Madison is home to three brewpubs, all of which are located close to the U-W campus and State Capitol area: Great Dame Pub and Brewery, Angelic Brewing Co., and, J.T. Whitney's Pub and Brewery. They're all comfortable places to quaff, and eat, or cry in your beer if your team loses.

And don't leave Wisconsin without having some of the fine beers from New Glarus Brewing. The Belgian Red Ale is sheer pleasure in a glass, especially if you love kriek. One sip takes me straight back to A La Becasse in Brussels. I can't buy it locally, so I always take some home.

Our next stop is Minneapolis.  I thought of saying it was just too cold to go there.  Only joking!  The unwavering friendliness and hospitality of Minnesotans keeps me coming back. It's amazing what a good brew can do for your mood too.

I always head straight for the Minneapolis Town Hall Brewery where the seasonals are always worth the trip. They won three well deserved silver medals at the 2004 GABF.

If you're looking for a good beer bar in Minneapolis, stop in at Williams Uptown Pub and Peanut Bar.  It's a real bar: two floors with no windows, darts, free peanuts and popcorn and, best of all, 70 beers on draft, and 300 bottled beers on the menu.

Heading north out of the Twin Cities, Barley John's Brew Pub in New Brighton is attracting lots of attention these days.  The house beers are a solid lineup and the guest taps include a collection from Paulaner in Germany.  Try their Wild Brunette, made with Minnesota wild rice.

On to Ohio for a visit to Cincinnati. No, I'm not snubbing Buckeye fans. It's just that the Bearcats have been such spoilers in recent years that they can't be ignored. And Bengal fans are quick to point out that this might be their year. Besides, it's Oktoberfest. And when it's Oktoberfest, you follow the beer, especially to a city with a large German population.

Downtown Cincinnati becomes a block party as 500,000 people gather to hear music, eat and drink. Did I mention the world's largest chicken dance? Make sure you hop the bus, cross the river, and visit the Hofbräuhaus. It's the real deal straight from Munich -- everything from the beer to the maypole in the beer garden.

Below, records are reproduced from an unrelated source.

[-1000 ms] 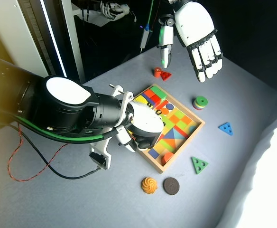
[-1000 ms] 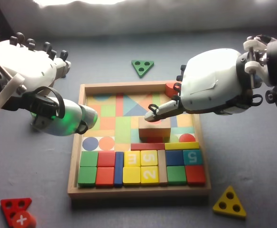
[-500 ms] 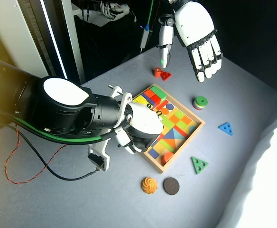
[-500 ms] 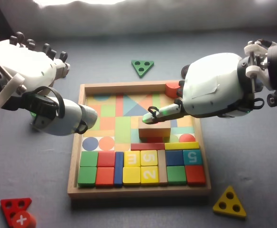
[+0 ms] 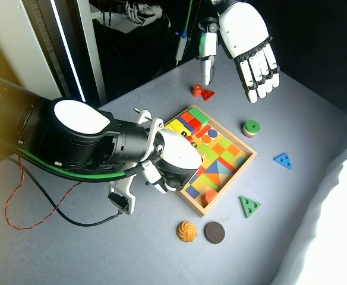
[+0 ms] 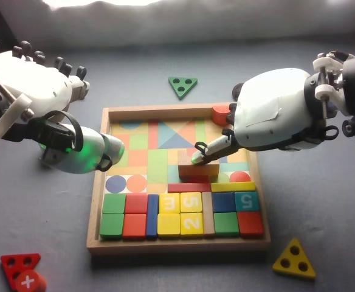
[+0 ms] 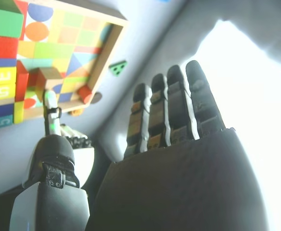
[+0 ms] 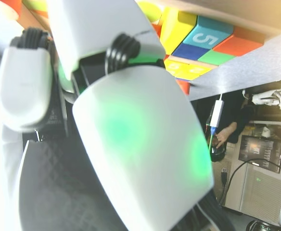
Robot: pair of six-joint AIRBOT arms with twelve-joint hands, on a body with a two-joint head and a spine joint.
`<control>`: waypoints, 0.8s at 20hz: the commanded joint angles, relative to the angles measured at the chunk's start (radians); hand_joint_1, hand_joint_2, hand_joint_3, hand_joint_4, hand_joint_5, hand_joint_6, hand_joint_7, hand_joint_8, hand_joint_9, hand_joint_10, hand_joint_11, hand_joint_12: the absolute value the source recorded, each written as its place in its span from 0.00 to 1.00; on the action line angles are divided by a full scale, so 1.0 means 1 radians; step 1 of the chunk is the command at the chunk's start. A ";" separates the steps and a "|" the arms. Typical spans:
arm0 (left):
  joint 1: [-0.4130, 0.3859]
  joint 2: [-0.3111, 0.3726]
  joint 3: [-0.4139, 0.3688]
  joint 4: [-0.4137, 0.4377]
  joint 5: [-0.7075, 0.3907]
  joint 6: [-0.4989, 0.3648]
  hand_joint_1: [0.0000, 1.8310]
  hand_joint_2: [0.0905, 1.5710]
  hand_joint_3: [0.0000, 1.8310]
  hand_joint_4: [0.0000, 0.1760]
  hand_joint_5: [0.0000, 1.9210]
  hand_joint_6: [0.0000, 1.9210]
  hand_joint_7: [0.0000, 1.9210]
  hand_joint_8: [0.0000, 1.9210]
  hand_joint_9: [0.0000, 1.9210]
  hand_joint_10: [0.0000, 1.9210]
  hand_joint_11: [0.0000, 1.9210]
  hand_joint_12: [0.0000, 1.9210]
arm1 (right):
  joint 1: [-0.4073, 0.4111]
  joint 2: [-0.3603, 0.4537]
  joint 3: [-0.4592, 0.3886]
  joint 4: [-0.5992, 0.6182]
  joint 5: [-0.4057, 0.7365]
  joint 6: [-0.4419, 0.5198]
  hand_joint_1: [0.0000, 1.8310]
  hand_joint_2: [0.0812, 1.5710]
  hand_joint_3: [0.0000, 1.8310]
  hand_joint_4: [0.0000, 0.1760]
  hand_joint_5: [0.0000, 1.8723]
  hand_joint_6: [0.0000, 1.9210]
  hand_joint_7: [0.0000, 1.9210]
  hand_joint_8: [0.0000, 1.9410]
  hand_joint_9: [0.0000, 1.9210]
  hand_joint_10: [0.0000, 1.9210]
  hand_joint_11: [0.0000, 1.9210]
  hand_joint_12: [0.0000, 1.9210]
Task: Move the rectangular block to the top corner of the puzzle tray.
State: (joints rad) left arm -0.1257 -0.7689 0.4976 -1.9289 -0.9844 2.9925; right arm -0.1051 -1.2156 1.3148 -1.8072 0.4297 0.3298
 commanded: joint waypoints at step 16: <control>-0.009 0.011 -0.003 0.079 0.002 0.005 0.00 0.73 0.00 0.00 0.11 0.00 0.10 0.00 0.08 0.00 0.00 0.11 | -0.028 0.047 0.002 0.021 0.024 0.001 1.00 0.55 0.19 0.00 0.00 0.00 0.75 1.00 0.79 1.00 0.70 1.00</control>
State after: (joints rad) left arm -0.1257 -0.7689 0.4976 -1.9297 -0.9840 2.9925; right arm -0.1383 -1.1801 1.3148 -1.8156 0.4561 0.3355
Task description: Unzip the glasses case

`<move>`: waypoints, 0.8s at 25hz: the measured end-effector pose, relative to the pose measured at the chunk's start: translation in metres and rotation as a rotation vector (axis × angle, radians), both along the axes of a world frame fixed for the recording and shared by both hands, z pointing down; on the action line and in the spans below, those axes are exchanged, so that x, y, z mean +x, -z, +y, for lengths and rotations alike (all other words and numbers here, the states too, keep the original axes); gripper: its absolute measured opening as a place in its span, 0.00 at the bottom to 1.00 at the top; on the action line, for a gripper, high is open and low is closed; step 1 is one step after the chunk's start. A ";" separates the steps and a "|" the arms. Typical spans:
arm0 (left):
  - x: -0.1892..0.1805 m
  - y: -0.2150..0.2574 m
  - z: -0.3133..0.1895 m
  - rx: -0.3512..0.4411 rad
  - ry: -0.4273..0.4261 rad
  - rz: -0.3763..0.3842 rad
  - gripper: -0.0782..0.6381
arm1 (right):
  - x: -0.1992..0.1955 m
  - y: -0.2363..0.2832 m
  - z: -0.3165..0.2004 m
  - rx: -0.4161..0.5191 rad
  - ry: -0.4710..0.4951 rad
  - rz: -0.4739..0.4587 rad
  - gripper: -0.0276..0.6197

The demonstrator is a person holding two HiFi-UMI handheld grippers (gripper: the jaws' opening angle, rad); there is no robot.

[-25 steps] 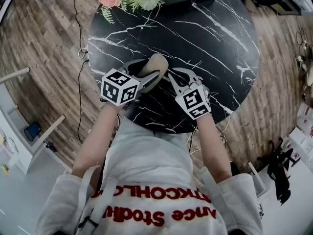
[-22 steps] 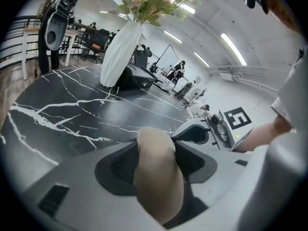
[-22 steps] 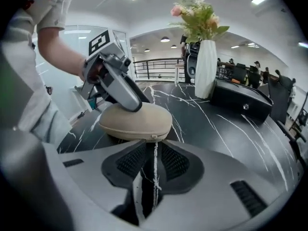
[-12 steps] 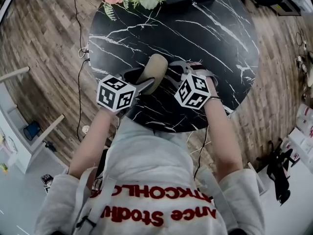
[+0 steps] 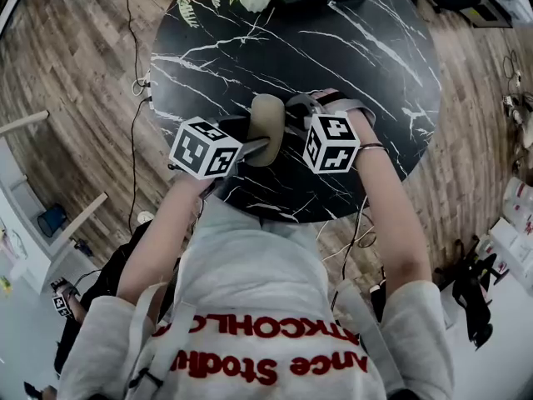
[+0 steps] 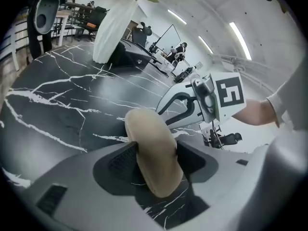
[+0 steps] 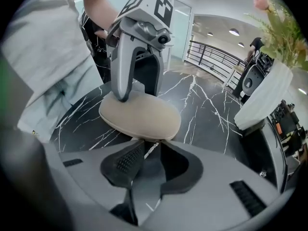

Time to come home — for me, that's Ann Arbor and Michigan Stadium or, as Keith Jackson has been known to call it, the Big House. It's easy to find on Saturday if you're from out of town. Just follow the traffic. With 107,501 people converging on a single location, it's hard to get anywhere else.

For years my pre-game ritual has included a stop at Fraser's Pub. It the kind of place where the waitstaff has your favorite brew waiting at your favorite table when you sit down.  Fans from opposing teams frequently stop by, and they fit right in.

Post-game, there are plenty of places to celebrate. Leopold Brothers Brewery, an eco-friendly lager house, recently added a distillery to its operation. The tap room is reminiscent of a German beer hall with a small outside beer garden.

A few blocks further north you'll find two brewpubs: Grizzly Peak, that has recently announced it is expanding next door into the old Del Rio, a landmark for alumni; and, Arbor Brewing, which has recently also begun making a wonderful collection of Belgian beers.

So come to the Midwest for the football, and for the beer. Neither will disappoint.